Estábale prohibido hablar, pero sus ojos decían mil veces más que cuanto hubiesen podido pronunciar sus labios. El gobernador inspeccionaba con el empleado los rincones del calabozo, y en tanto, Gabriel, fascinado por aquella mirada terrible y soberbia a la vez, quedó como clavado en el suelo, sin poder avanzar, sin movimiento, sin voz. Todo un mundo de extraños e inexplicables pensamientos se agitaba en su mente.
No parecía que el prisionero contemplase con indiferencia a su visitante, y hasta hubo un momento en que hizo un gesto y llegó a abrir la boca como para hablar… pero observó que el gobernador se volvía, recordó a tiempo la amenaza que sobre él pesaba, y sus labios se plegaron dibujando una sonrisa amarga. Seguidamente cerró los ojos y volvió a su inmovilidad de piedra.

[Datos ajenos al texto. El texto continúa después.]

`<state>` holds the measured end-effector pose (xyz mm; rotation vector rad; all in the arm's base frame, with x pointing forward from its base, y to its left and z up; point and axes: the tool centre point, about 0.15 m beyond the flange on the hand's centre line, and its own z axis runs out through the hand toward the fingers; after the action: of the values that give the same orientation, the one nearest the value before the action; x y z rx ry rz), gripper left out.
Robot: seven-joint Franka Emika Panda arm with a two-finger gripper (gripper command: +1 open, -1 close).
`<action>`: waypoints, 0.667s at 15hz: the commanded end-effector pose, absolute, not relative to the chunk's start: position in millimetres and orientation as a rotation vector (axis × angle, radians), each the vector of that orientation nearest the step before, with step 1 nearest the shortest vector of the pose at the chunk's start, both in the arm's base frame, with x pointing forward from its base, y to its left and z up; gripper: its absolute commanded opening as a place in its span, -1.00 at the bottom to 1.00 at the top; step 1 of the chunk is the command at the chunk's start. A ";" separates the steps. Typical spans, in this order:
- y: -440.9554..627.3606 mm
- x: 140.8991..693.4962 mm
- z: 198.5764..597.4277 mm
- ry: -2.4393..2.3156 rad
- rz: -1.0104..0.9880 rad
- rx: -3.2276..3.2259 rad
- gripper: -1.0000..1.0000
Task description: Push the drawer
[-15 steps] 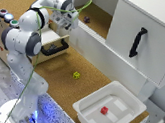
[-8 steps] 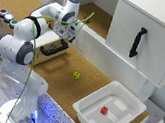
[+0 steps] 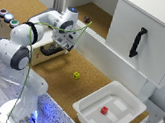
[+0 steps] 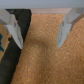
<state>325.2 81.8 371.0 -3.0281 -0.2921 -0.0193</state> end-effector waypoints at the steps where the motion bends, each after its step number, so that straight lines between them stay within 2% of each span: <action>1: 73.0 334.4 354.7 -0.352 -0.197 -2.959 -1.00; 6: 97.6 338.1 328.3 -0.381 -0.128 -2.968 -1.00; 10: 104.3 338.0 327.4 -0.263 -0.123 -3.026 -1.00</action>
<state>335.4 87.1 343.4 -2.9896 -0.3532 -0.0943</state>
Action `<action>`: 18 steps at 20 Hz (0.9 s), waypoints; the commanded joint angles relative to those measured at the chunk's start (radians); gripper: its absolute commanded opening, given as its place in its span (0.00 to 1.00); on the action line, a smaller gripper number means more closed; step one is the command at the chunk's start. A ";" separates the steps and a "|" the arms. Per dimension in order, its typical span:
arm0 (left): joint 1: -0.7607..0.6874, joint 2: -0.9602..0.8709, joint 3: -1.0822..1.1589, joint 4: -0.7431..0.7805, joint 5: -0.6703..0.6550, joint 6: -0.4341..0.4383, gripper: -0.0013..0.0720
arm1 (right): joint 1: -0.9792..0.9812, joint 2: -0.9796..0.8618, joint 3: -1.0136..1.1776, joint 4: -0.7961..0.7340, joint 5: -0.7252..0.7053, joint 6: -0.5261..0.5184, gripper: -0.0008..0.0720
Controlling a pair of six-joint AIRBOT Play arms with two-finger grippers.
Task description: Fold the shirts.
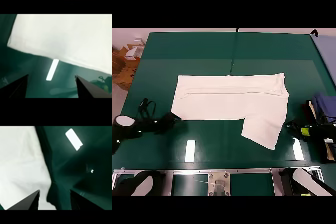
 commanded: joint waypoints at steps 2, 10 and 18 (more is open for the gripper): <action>-0.202 -0.108 -0.029 -0.200 0.329 -0.010 0.89 | 0.109 -0.042 -0.025 0.103 -0.078 -0.015 0.62; -0.117 -0.214 0.092 -0.127 0.226 0.062 0.05 | 0.154 -0.083 0.001 0.113 -0.085 -0.025 0.20; 0.010 -0.112 0.145 0.157 -0.120 0.027 0.05 | 0.154 0.053 0.046 -0.161 0.031 0.160 0.03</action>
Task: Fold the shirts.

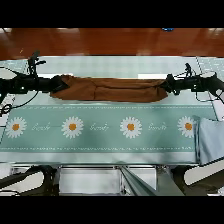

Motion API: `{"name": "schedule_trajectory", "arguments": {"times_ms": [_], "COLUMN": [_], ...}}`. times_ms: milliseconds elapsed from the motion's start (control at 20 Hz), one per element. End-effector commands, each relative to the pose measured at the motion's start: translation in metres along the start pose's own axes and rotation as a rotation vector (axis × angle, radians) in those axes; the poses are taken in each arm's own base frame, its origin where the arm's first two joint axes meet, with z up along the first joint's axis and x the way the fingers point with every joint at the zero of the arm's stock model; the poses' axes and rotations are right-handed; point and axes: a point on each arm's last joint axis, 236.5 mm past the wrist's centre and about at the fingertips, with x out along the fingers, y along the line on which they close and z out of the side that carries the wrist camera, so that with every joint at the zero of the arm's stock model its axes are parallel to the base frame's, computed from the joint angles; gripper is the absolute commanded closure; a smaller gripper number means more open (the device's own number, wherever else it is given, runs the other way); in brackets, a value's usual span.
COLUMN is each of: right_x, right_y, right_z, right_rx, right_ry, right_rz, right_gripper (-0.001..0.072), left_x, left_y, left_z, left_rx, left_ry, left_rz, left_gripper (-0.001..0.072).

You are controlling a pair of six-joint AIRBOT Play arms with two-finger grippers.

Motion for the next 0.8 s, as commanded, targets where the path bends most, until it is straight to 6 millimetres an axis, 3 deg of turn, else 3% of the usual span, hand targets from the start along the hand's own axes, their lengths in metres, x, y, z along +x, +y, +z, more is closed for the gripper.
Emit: {"name": "schedule_trajectory", "arguments": {"times_ms": [0, 200, 350, 500, 750], "right_x": [-0.032, -0.103, -0.152, -0.194, -0.251], "right_y": [0.019, 0.043, 0.065, 0.092, 0.132], "right_z": [-0.011, -0.045, -0.089, -0.136, -0.19], "right_rx": [-0.129, -0.281, -0.359, -0.4, -0.43], "right_ry": [0.028, -0.031, -0.092, -0.167, -0.332], "right_rz": [-0.054, -0.168, -0.197, -0.186, -0.138], "right_gripper": [0.0693, 0.0693, 0.0693, 0.0693, 0.0693], "left_x": [0.004, 0.032, 0.068, 0.112, 0.179], "left_y": [-0.016, -0.073, -0.129, -0.181, -0.211], "left_z": [-0.018, -0.027, -0.032, -0.057, -0.118], "left_rx": [0.005, 0.149, 0.276, 0.374, 0.492], "left_ry": [0.077, 0.089, 0.052, 0.149, 0.429], "left_rz": [-0.037, -0.076, -0.109, -0.169, -0.094], "left_gripper": [0.0683, 0.0684, 0.0684, 0.0684, 0.0684]}}
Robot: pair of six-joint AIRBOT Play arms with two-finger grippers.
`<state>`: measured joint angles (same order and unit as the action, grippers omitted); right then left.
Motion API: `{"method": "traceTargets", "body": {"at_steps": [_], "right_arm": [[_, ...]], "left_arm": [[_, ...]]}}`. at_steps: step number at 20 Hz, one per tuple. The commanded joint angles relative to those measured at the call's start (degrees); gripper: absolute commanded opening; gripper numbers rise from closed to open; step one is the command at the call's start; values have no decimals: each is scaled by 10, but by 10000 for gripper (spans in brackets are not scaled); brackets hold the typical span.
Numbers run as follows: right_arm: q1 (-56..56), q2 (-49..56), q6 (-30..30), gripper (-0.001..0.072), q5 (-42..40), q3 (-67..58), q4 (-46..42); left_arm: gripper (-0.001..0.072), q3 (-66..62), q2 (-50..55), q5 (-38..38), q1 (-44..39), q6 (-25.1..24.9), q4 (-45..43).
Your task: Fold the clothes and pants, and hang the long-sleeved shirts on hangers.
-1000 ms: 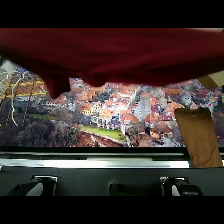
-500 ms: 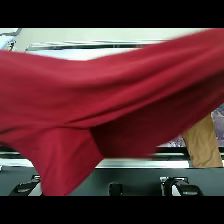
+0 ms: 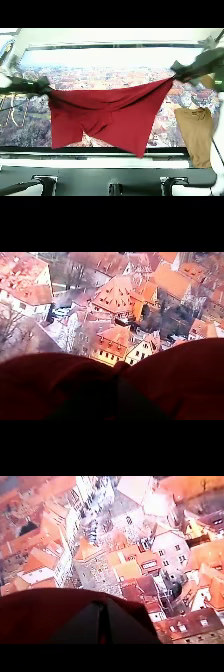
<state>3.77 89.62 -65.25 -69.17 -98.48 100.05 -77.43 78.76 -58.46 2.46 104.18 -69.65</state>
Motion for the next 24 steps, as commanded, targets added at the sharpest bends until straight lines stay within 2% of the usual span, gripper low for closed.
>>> {"method": "traceTargets", "body": {"at_steps": [1,2,3,4,6,7,8,9,11,12,14,15,16,19,22,24], "right_arm": [[0,152,12,27,56,-1,75],[0,173,12,27,65,-1,90],[0,188,12,27,63,-1,98],[0,194,12,27,60,-1,99],[3,189,3,61,69,-1,94],[7,180,-10,212,70,-1,94],[16,167,-19,492,68,-1,92],[27,149,-40,609,63,-1,93],[58,94,-114,585,22,-1,93],[73,65,-172,533,-8,-1,92],[113,17,-274,533,-86,-1,92],[139,0,-286,528,-111,6,107],[171,-25,-290,517,-112,31,151],[232,-117,-363,518,-105,202,251],[242,-212,-383,523,-77,464,280],[242,-261,-413,522,-56,622,332]], "left_arm": [[22,28,150,113,-13,-1,95],[95,18,182,116,-12,-4,120],[218,7,206,115,-9,-20,139],[260,-4,219,115,-6,-36,153],[260,-30,226,116,2,-69,161],[264,-49,224,108,7,-92,161],[359,-72,221,87,16,-118,161],[522,-103,219,55,30,-144,161],[547,-167,207,-20,69,-177,161],[545,-193,196,-56,92,-187,161],[540,-213,154,-113,141,-219,161],[539,-210,129,-142,167,-244,158],[538,-195,103,-148,197,-231,168],[538,-86,11,-151,274,-241,176],[538,66,-65,-133,323,-241,176],[538,149,-96,-131,333,-241,176]]}}
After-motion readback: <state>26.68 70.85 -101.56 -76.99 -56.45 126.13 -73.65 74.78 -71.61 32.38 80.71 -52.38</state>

—¡Oh! ¡Salgamos de aquí! —dijo Gabriel al gobernador—. ¡Salgamos, por Dios vivo! Tengo necesidad de respirar el aire, de ver el sol.
Puede decirse que no recobró su tranquilidad hasta que se vio en la calle, en medio de la gente y del bullicio, pero aun así, la sombría visión no le abandonó en todo el día, aun así el recuerdo de lo que había visto le persiguió implacable mientras discurría por las calles de la ciudad.

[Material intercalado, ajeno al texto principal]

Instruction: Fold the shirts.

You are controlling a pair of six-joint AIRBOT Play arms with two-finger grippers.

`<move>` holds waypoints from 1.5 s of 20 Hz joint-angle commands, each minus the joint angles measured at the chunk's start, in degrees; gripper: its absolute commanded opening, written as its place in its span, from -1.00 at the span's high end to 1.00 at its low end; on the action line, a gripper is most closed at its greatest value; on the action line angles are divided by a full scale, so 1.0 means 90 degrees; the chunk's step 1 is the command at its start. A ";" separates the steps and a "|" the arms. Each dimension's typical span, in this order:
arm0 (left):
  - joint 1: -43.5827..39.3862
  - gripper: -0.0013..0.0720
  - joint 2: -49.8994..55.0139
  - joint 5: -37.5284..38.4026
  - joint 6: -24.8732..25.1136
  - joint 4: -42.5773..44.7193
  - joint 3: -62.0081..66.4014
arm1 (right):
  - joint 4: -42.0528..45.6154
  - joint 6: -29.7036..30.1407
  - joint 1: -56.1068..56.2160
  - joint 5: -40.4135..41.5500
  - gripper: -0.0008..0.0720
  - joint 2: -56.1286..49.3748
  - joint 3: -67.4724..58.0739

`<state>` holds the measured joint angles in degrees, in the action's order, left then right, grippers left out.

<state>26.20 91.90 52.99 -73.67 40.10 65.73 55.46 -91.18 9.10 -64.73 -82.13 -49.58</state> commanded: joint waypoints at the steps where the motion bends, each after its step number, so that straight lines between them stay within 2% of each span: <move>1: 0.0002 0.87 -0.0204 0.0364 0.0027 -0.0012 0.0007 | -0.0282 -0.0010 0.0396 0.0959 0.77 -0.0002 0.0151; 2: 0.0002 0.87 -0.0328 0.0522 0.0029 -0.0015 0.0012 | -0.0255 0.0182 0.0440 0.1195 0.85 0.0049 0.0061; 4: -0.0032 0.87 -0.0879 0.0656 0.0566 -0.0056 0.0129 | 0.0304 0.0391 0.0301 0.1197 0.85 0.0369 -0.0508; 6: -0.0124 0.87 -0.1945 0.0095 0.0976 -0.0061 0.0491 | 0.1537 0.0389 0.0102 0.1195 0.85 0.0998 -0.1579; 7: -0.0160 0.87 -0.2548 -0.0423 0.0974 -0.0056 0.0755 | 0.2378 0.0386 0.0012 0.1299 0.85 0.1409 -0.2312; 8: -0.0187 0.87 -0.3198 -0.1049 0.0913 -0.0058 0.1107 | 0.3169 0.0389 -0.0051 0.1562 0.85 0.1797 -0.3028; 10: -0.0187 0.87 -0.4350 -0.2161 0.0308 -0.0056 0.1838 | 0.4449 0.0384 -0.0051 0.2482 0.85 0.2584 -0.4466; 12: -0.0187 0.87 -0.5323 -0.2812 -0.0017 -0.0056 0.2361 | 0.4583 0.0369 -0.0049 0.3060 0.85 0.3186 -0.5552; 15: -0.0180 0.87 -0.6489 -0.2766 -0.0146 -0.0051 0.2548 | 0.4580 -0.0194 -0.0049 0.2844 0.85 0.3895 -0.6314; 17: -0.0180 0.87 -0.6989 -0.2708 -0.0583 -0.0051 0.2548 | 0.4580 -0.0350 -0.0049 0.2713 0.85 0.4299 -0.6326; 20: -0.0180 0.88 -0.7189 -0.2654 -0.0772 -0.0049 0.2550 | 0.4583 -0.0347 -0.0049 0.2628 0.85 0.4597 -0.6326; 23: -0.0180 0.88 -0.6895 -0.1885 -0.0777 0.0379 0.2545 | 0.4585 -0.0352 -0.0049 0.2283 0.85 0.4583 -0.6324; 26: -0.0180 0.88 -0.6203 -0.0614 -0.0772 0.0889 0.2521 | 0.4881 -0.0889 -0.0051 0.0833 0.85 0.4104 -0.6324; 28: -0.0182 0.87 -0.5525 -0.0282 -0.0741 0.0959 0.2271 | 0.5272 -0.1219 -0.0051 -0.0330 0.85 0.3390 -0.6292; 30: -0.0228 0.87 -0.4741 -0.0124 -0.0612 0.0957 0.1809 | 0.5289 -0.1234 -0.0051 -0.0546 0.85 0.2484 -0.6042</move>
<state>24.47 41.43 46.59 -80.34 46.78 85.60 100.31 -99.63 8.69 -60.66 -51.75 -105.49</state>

Una voz interior le decía que la suerte de aquel desventurado prisionero tenía algún punto de contacto con la suya, que acababa de pasar junto a un misterio llamado a determinar una crisis gravísima en su vida. Vencido por la fuerza de sus misteriosos presentimientos, se encaminó, cuando el día tocaba a su fin, al palenque de las Tournelles. Los torneos del día, a los cuales Gabriel no había querido asistir, terminaban cuando llegó. Pudo ver a Diana, y esta le dirigió una mirada que disipó la sombría tristeza de su corazón, de la misma manera que un rayo de sol disipa las nieblas. Gabriel olvidó al fin al mísero cautivo que viera durante el día para no pensar más que en la hechicera joven que iba a tornar a ver aquella noche.